11. Bozma kararı sonrasında
İstanbul 18. Asliye Hukuk Mahkemesi, 29/6/1971 tarihli
ve E.1971/438 K.1971/538 sayılı kararıyla 221 sayılı Kanun şümulüne giren
taşınmazın aynına ilişkin dava açma hakkı bulunmadığı gerekçesiyle davayı
reddetmiştir.
12. Temyiz edilen kararı
inceleyen Yargıtay 1. Hukuk Dairesi, 15/11/1971
tarihli ve E.1971/9059, K.1971/7140 sayılı kararı ile ilk derece mahkemesi
kararını onamıştır.
13. Başvurucuların men-i müdahale
davasına konu ettikleri taşınmazın da yer aldığı 16 adet taşınmaz bir araya
getirilerek oluşturulan 315 pafta, 2086 ada, 1 parsel olarak tapuya kaydedilen
taşınmaz için Karayolları Genel Müdürlüğü tarafından 26/7/1971
tarihinde kıymet takdir komisyonunca takdir edilen bedel İstanbul Büyükşehir
Belediye Başkanlığına ödenerek söz konusu taşınmaz kamulaştırılmıştır.
14. Başvurucular, 5/10/2007 tarihinde İstanbul 3. Asliye Hukuk Mahkemesinde
(Mahkeme) murislerine ait taşınmaza hiçbir bedel ödenmeden kamulaştırmasız el
atıldığı iddiasıyla tazminat davası açmışlardır.
15. Başvurucuların iddialarına
karşı İstanbul Büyükşehir Belediye Başkanlığı dava konusu taşınmazın 1946,
1966, 1982 ve 2009 hava fotoğraflarında anıt olarak tespit edildiği, Hürriyet-i
Ebediye anıtının yapımına 1909 yılında karar verildiği ve 1911 yılında
yapıldığı, söz konusu taşınmazın mülkiyetinin 1956 yılından önce Belediyeye
geçtiği, daha sonra bir kısmının Karayolları Genel Müdürlüğü tarafından
kamulaştırıldığı ve 221 sayılı Kanuna göre 2 yıllık dava açma süresinin
fazlasıyla geçtiği belirtilmiştir.
16. Davanın devamı sırasında 221
sayılı Kanun’un 3. maddesinin ikinci fıkrasında yer alan “tazminat” kelimesi Anayasa Mahkemesinin 17/1/2008 tarihli ve E.2004/25, K.2008/42 sayılı kararıyla
iptal edilmiştir.
17. Mahkemece yaptırılan
bilirkişi incelemesi sonrasında başvurucular, 28/9/2009
tarihli dilekçeleriyle taleplerini 12.000.000 TL’ye ıslah ettiklerini ve
taşınmazın bedeli yerine tazminat istediklerini bildirmişlerdir.
18. Mahkeme 26/5/2011
tarihli ve 2007/315, K.2011/218 sayılı kararıyla iki yıllık dava açma süresinin
fazlasıyla geçirildiği ve davanın süresinde açılmadığı gerekçesiyle davayı
reddetmiştir.
19. Başvurucuların temyiz
talebini inceleyen Yargıtay 5. Hukuk Dairesi 5/6/2012
tarihli ve E.2012/1764, K.2012/11909 sayılı kararı ile ilk derece mahkemesi
kararını aynı gerekçe ile onamıştır.
20. Karar düzeltme talebi de
aynı Dairenin 24/12/2012 tarihli ve E.2012/24289,
K.2012/28015 sayılı kararıyla reddedilmiş ve karar aynı tarihte kesinleşmiştir.

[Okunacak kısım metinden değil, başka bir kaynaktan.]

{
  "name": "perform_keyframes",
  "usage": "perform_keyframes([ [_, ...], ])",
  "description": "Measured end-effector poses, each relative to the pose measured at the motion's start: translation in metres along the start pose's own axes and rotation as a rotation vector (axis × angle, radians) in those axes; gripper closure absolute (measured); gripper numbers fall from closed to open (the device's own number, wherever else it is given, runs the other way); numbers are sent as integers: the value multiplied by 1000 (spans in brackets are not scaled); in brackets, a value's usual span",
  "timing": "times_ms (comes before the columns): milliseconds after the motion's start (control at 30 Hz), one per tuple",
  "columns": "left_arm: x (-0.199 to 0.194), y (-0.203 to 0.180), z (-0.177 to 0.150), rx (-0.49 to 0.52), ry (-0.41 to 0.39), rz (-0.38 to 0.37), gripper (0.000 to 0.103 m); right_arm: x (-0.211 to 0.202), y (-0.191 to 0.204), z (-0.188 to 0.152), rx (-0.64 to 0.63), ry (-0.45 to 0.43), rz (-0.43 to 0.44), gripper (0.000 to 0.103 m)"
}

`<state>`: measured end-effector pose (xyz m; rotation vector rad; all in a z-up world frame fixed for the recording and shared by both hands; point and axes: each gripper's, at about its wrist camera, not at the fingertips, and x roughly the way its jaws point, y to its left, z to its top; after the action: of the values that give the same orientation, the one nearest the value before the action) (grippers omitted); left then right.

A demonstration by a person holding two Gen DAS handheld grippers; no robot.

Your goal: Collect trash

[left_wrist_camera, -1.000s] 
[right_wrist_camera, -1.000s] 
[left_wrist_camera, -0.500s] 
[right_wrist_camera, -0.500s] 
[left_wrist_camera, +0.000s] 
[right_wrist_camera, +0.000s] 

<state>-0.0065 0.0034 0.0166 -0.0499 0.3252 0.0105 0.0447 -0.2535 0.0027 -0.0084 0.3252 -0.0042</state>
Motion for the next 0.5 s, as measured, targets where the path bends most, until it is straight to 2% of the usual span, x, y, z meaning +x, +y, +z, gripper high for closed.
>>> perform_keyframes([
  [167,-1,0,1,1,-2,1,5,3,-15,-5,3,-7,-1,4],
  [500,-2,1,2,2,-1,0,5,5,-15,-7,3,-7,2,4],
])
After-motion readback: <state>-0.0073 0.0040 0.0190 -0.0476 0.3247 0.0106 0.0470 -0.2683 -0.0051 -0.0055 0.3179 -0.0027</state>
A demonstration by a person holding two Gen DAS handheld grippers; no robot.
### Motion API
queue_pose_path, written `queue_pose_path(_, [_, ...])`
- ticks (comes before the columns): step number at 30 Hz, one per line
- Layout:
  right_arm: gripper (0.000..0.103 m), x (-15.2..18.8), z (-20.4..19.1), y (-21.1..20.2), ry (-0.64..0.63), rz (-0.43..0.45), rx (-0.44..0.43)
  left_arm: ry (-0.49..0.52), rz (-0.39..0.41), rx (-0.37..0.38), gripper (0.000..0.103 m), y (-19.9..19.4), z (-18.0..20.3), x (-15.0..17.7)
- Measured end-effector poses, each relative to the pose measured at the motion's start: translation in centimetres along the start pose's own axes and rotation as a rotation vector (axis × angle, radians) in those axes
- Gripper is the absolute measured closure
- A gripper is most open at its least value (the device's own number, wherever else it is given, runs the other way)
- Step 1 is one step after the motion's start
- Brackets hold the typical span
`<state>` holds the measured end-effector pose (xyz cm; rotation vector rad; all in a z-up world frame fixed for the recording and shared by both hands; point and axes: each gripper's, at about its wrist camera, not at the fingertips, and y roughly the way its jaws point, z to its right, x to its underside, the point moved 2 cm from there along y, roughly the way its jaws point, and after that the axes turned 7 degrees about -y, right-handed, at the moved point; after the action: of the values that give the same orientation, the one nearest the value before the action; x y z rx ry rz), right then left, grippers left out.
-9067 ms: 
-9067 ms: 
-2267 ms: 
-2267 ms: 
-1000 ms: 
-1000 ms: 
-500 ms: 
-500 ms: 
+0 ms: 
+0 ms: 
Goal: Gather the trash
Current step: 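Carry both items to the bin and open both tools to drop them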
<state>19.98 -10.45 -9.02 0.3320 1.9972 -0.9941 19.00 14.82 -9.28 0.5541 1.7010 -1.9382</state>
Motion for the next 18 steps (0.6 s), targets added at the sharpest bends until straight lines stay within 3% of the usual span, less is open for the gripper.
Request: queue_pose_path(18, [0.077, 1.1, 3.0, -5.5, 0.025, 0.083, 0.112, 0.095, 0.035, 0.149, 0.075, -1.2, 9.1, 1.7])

21. Kesinleşen karar başvurucuya
6/2/2013 tarihinde tebliğ edilmiştir.
22. Başvurucu, 5/3/2013 tarihinde Anayasa Mahkemesi’ne bireysel başvuruda
bulunmuştur.
B. İlgili
Hukuk
23. 221 sayılı Kanun’un 1.
maddesi şöyledir:
“6830 sayılı İstimlak Kanununun yürürlüğe girdiği tarihe
kadar, kamulaştırma işlerine dayanmaksızın, kamulaştırma kanunlarının gözönünde tuttuğu maksatlara fiilen tahsis edilmiş olan
gayrimenkuller ilgili amme hükmi şahsı veya müessesesi adına tahsis tarihinde
kamulaştırılmış sayılır.”
24. 221 sayılı Kanun’un 3.
maddesi şöyledir:
“Birinci maddede yazılı gayrimenkuller tapuda kayıtlı ise,
kayıt sahipleri veya mirascıları ancak fiili tahsis
tarihindeki rayiç üzerinden gayrimenkul bedelini istiyebilirler.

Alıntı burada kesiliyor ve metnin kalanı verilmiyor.